Möhrenfeld

Juniper is somewhat (in-)famous for unhelpful and/or superfluous error messages. We faced a new one on our Juniper MX boxes recently. A normal-looking static route was committed, the next-hop was reachable via an irb interface bound to a VPLS instance:

[edit routing-options static]
    +    route 10.1.2.168/29 {
    +        next-hop 10.1.2.167;
    +        tag 666;
    +    }

Directly after committing the following messages occurred in the log:

kernel: iflist_ifindex_lookup(651) error: 2, errmsg: ifle for ifindex 5106 is not found
kernel: iflist_ifindex_lookup(651) error: 2, errmsg: ifle for ifindex 5106 is not found
rpd[14024]: RPD_SYSTEM: Get index for rt table CUSTOMER-TRANSFER failed of gf 11 kqp_op 2: Resource temporarily unavailable
rpd[14024]: RPD_KRT_Q_RETRIES: nexthop add: Resource temporarily unavailable
kernel: Timeout for req id=41835 ifd_index=285

After that the following errors occurred again and again over time:

rpd[14024]: RPD_KRT_Q_RETRIES: nexthop add: No error: 0
rpd[14024]: RPD_KRT_Q_RETRIES: nexthop add: Resource temporarily unavailable
rpd[14024]: RPD_KRT_Q_RETRIES: nexthop add: Resource temporarily unavailable
rpd[14024]: RPD_KRT_Q_RETRIES: nexthop add: Resource temporarily unavailable

This in itself is not very helpful. The only hint was the “KRT_Q” part. JunOS has a kernel routing table (krt). Routes acquired from routing protocols and static configuration are placed in this table. This table is then syncronized to the linecards (FPC/MPC) via the krt queue.

To see what’s going on there are hidden commands to see the krt status and queue contents. First we look at the show krt state command:

root@core1> show krt state
General state:
        Install job is not running
        Number of operations queued: 1
                Routing table adds: 0
                Interface routes: 0
                High pri multicast   Adds/Changes: 0
                Indirect Next Hop    Adds/Changes: 0       Deletes: 0
                MPLS        Adds: 0       Changes: 0
                High pri    Adds: 1       Changes: 0       Deletes: 0
                Normal pri Indirects: 0
                Normal pri  Adds: 0       Changes: 0       Deletes: 0
                GMP GENCFG Objects: 0
                Routing Table deletes: 0
        Number of operations deferred: 1 <-------------------
        Number of operations canceled: 0
        Number of async queue entries: 1 <-------------------
        Number of async non queue entries: 0
        Time until next queue run: 0.847768
        Routes learned from kernel: 34

You can see there is one “async entry” queued and also one “deferred operation”. Normally these should all be at zero after routes are installed in the linecards. In our case however this one operation was stuck there and did not disappear.
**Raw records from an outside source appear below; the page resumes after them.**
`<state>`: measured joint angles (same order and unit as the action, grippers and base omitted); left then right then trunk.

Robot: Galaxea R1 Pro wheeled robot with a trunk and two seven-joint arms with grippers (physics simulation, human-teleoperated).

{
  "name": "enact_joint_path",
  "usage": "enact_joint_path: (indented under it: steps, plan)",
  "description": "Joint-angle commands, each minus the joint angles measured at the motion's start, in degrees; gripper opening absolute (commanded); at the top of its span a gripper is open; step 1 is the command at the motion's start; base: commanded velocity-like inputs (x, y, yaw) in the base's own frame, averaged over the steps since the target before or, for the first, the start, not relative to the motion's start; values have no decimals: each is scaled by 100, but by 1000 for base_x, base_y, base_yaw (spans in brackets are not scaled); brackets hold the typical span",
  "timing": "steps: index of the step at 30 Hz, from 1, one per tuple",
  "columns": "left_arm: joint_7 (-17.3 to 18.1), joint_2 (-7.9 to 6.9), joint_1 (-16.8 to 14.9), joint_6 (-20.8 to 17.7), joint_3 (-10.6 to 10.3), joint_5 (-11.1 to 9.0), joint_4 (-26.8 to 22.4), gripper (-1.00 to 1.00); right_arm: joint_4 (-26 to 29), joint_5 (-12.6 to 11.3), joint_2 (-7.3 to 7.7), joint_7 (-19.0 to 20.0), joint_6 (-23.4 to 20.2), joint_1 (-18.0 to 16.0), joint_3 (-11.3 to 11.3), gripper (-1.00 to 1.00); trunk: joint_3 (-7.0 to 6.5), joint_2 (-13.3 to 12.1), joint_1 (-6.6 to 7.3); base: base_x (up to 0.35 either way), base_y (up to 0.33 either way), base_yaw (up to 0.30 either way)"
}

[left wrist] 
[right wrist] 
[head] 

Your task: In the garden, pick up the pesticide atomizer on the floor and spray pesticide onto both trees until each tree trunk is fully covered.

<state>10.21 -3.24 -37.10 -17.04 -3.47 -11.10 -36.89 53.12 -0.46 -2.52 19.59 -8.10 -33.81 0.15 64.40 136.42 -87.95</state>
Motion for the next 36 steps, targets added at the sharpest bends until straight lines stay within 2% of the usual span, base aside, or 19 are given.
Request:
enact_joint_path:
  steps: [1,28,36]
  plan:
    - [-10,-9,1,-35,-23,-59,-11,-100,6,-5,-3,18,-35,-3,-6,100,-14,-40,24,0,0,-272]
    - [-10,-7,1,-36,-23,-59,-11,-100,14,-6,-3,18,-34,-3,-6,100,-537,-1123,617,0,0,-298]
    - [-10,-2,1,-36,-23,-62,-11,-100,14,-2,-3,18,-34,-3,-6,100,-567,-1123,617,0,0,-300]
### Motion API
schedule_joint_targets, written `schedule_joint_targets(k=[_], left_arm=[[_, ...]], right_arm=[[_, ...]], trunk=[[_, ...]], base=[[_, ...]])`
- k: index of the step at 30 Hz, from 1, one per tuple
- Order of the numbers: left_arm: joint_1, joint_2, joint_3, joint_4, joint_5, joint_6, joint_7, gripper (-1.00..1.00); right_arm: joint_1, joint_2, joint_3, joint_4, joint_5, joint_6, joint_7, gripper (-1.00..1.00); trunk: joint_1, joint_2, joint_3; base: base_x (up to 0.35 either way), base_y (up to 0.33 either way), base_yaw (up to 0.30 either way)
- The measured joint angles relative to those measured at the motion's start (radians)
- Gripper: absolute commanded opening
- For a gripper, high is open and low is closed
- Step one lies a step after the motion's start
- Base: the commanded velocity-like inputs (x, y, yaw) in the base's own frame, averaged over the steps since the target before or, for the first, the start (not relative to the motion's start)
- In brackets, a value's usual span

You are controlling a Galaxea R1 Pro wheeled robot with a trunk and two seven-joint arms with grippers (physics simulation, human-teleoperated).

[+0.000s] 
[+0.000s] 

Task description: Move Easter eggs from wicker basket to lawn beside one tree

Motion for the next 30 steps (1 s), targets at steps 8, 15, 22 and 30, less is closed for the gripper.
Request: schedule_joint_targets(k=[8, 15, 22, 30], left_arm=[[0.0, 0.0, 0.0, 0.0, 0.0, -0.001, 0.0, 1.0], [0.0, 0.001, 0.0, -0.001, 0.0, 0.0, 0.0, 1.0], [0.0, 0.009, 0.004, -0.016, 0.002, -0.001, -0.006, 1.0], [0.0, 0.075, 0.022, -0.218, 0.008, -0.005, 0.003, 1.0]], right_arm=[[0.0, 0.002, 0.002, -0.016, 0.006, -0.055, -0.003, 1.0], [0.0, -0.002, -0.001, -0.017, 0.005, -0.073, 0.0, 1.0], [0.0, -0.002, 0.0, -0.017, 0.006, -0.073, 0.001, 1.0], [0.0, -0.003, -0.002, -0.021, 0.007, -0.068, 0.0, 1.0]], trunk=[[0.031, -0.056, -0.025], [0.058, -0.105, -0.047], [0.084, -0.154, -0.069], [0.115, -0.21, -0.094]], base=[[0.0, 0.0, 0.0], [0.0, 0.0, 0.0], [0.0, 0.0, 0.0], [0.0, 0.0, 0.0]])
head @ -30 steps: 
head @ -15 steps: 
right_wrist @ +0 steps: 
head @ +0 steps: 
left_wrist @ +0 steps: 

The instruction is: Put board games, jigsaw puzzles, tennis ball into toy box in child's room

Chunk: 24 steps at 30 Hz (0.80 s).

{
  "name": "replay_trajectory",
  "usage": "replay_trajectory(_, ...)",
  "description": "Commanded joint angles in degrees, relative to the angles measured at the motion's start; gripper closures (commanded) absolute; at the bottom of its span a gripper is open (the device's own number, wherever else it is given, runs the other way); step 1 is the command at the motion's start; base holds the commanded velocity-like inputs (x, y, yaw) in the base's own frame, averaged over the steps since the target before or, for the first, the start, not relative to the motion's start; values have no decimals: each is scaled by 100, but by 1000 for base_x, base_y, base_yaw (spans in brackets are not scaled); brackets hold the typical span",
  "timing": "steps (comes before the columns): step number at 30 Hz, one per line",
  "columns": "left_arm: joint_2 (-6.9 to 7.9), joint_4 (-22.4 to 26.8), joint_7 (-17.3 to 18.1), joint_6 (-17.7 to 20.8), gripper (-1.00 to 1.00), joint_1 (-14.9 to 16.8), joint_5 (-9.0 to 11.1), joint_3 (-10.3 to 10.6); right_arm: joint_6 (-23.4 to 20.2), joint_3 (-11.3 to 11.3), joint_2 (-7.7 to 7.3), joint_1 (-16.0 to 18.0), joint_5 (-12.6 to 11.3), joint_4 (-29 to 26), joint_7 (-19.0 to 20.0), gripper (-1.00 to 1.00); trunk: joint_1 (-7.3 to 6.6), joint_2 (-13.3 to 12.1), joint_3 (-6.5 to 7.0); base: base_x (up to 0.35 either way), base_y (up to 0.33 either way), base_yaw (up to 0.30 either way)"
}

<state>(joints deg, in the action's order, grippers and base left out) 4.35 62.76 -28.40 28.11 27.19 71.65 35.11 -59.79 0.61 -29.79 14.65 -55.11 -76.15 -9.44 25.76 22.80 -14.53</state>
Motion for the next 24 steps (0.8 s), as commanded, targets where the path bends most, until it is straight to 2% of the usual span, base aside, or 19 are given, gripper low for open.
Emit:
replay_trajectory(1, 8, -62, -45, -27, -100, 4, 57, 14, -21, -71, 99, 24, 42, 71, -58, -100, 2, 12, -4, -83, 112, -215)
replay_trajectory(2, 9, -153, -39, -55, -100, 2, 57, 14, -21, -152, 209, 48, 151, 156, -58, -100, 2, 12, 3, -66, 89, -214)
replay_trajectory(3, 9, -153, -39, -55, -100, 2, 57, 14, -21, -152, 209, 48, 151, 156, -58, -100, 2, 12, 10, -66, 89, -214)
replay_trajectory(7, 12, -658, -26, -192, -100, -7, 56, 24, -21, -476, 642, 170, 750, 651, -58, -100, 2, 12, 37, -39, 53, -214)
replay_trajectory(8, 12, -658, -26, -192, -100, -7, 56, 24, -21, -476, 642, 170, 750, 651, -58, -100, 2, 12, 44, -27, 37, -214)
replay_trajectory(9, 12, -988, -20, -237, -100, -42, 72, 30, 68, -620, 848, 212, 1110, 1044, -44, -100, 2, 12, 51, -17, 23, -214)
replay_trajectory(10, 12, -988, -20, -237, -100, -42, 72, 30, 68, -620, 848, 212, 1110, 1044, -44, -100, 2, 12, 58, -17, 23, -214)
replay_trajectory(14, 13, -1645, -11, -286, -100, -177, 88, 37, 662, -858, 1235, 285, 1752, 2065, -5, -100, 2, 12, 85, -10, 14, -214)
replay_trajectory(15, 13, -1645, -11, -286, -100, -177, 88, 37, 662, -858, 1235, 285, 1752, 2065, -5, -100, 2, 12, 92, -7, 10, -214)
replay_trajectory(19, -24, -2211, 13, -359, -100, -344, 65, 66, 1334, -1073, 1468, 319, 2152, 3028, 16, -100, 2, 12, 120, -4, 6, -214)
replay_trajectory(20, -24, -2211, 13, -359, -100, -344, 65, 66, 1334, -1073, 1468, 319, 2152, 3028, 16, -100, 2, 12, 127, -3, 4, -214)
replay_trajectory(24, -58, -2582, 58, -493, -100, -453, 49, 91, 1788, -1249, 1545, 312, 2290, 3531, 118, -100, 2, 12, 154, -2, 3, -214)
To see what exactly is queued, you can look at the queue with show krt queue:

root@core1> show krt queue
[..]
High-priority add queue: 1 queued
                ADD nhtype Router index 0 (46562)
                    error 'ENOENT -- Item not found'
                    kqp '0x10959000'
[..]

We can determine that the operation was stuck in the “High-priority add queue”. Also there is an error (that is not very helpful) and from the “ADD nhtype” we can guess that the operation tried to add some kind of next-hop entry.

This caused us to look at the static route next-hop again. The next-hop was pointing to 10.1.2.167. This in return was located on an irb:

root@core1> show route 10.1.2.167
10.1.2.160/29  *[Direct/0] 2d 01:49:44
                    > via irb.510

And there we have the problem. The network on the IRB is 10.1.2.160/29. 10.1.2.167 is the last address in this network, so it is the broadcast address. Setting the next-hop of a static route to the broadcast address is a bad idea (and was a typo in our case). After changing the next-hop to point to another address the krt queue cleared up and the error messages vanished.

In conclusion, the error messages were cryptic and without some detective work it was not apparent what went wrong. In my opinion this problem should’ve been catched before the route got stuck in the krt queue and it should’ve produced a more helpful error message.

This blog entry is also for people who google this problem. Sadly this is often the most helpful thing to do when faced with cryptic Juniper error messages.